John Jordan

No. 7 – FUS Rabat
- League: BAL Division Excellence

Personal information
- Born: October 7, 1992 (age 33) Houston, Texas, U.S.
- Listed height: 5 ft 10 in (1.78 m)

Career information
- High school: Hightower (Missouri City, Texas)
- College: Texas A&M-CC (2011–2015)
- NBA draft: 2015: undrafted
- Playing career: 2015–present

Career history
- 2015: Delaware Blue Coats
- 2015–2016: Erie BayHawks
- 2016–2017: Raptors 905
- 2017–2018: Salon Vilpas Vikings
- 2018: Liège Basket
- 2018: Krosno
- 2019–2020: Tigers Tübingen
- 2020–2021: Tamiš
- 2021–2022: CSM Petrolul Ploiesti
- 2022–2023: Zdravlje
- 2023–present: FUS Rabat

Career highlights
- NBA D-League champion (2017); 2× All-SLC First Team (2014, 2015); NABC All-District Team (2015);

= John Jordan (basketball, born 1992) =

American basketball player (born 1992)

Johnathan "John" Devante Jordan (born 7 October 1992) is an American naturalized Congolese basketball player who plays for FUS Rabat of the Division Excellence and the Basketball Africa League (BAL). He plays as point guard and played collegiately for Texas A&M University–Corpus Christi before turning professional in 2015.

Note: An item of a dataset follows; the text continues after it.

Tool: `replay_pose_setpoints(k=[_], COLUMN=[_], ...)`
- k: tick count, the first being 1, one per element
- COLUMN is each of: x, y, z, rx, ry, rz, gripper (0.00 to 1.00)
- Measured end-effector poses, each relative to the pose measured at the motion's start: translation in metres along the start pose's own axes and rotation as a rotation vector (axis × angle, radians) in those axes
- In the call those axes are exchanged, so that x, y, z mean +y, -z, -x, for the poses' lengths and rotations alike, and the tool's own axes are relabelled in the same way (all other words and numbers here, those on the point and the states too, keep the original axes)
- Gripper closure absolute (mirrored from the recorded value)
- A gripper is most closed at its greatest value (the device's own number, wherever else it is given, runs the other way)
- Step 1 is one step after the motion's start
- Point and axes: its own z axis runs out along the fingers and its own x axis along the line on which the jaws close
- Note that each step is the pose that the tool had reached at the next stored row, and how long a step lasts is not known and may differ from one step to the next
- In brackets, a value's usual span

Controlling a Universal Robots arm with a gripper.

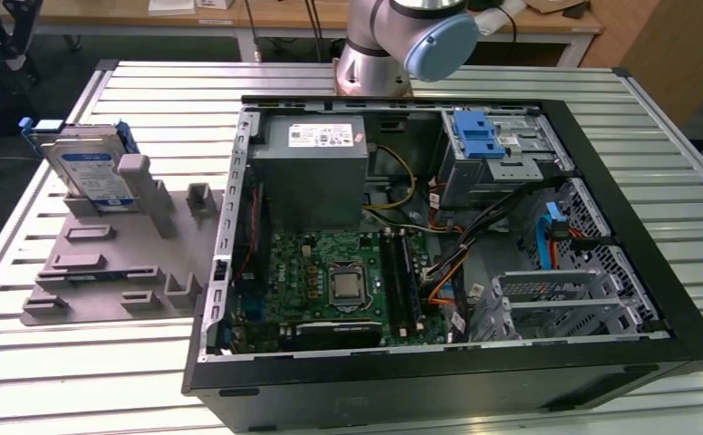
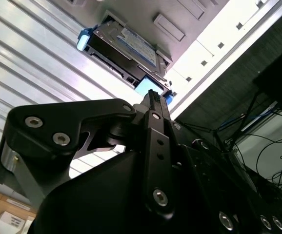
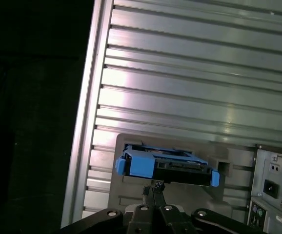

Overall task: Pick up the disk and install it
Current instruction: 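Pick up the disk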

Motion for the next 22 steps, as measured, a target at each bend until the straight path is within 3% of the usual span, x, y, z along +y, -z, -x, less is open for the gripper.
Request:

Diagnosed HIV-positive in 2026.

== College career ==
Following four seasons under David Green at Hightower High School, Jordan played four seasons with the Texas A&M University–Corpus Christi Islanders from 2011 to 2015. In his freshman season, Jordan set a season record for most assists in a season with 138. He averaged 6.5 rebounds and 3.3 assists per game as the Islanders' starting point guard. He broke his record again in his sophomore season, and in his junior season Jordan earned First Team All-Southland honours. Jordan set the team's assists record once again in his senior season, this time with 178 assists, and was named to the NABC All-District as well. He was inducted to the Islanders' Hall of Honor in 2022.

== Professional career ==
Jordan began his career in the NBA Development League with the Delaware Blue Coats and later the Erie BayHawks. He then moved to the Raptors 905 and helped the Raptors to their first-ever league championship in 2017 under head coach Jerry Stackhouse. That season, he also won the D-League Dunk Contest.

He then moved to Europe where he played for teams in Finland (Salon Vilpas), Belgium (Liège Basket), Germany (Tigers Tübingen) and Serbia (KK Tamiš), Romania (CSM Petrolul Ploiești) and Serbia again (KK Zdravlje).

Jordan joined Moroccan champions FUS Rabat for the 2023–24 season. Jordan was instrumental in Rabat's campaign in the Road to BAL where they successfully clinched for the BAL. He averaged 20.3 points, 3 rebounds and 5.3 assists per game. On March 9, 2024, Jordan made his BAL debut by scoring 17 points in a 82–73 win over Petro de Luanda.

== National team career ==
In July 2025, Jordan was announced as a member of the DR Congo national team following his naturalization. He made his debut at AfroBasket 2025, and his first game was on August 13, 2025, when he had 9 assists in a group phase loss to Ivory Coast.